**ASSIGNMENT:** Your task is to give the number of lines below that contain "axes". Give no other text.

**RAW DATA:**
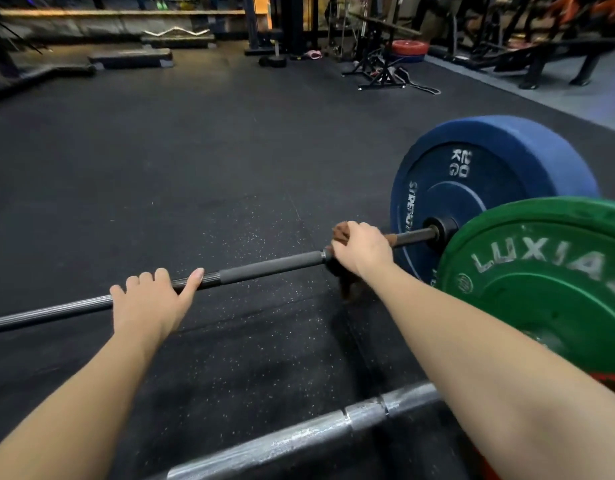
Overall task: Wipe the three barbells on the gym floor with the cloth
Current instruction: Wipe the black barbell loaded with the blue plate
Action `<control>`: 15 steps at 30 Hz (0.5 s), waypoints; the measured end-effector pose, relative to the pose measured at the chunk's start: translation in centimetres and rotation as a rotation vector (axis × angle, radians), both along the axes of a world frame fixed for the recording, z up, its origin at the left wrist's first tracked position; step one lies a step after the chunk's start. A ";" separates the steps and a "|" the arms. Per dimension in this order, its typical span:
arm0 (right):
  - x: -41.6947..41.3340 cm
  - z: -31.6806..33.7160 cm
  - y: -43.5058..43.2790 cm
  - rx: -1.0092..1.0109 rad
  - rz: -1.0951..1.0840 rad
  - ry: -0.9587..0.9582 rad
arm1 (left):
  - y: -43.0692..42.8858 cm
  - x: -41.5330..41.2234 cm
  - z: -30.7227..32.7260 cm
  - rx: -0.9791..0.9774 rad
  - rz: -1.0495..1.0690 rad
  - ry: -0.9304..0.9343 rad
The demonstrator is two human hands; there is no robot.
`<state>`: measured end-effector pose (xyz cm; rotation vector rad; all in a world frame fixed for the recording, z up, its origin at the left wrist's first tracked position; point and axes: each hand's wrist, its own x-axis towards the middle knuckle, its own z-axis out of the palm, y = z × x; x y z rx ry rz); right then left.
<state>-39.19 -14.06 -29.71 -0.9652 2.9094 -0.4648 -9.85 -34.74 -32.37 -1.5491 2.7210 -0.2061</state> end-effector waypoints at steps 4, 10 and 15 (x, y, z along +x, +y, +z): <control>0.5 0.0 0.0 0.044 0.115 0.026 | 0.0 0.0 0.1 0.004 0.001 -0.005; -3.9 0.4 2.9 0.114 0.037 0.051 | 0.1 0.0 -0.3 -0.008 -0.005 0.035; -7.4 0.0 5.8 0.147 -0.111 0.107 | 0.1 0.1 -0.5 -0.011 -0.005 0.049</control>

**SOLUTION BELOW:** 2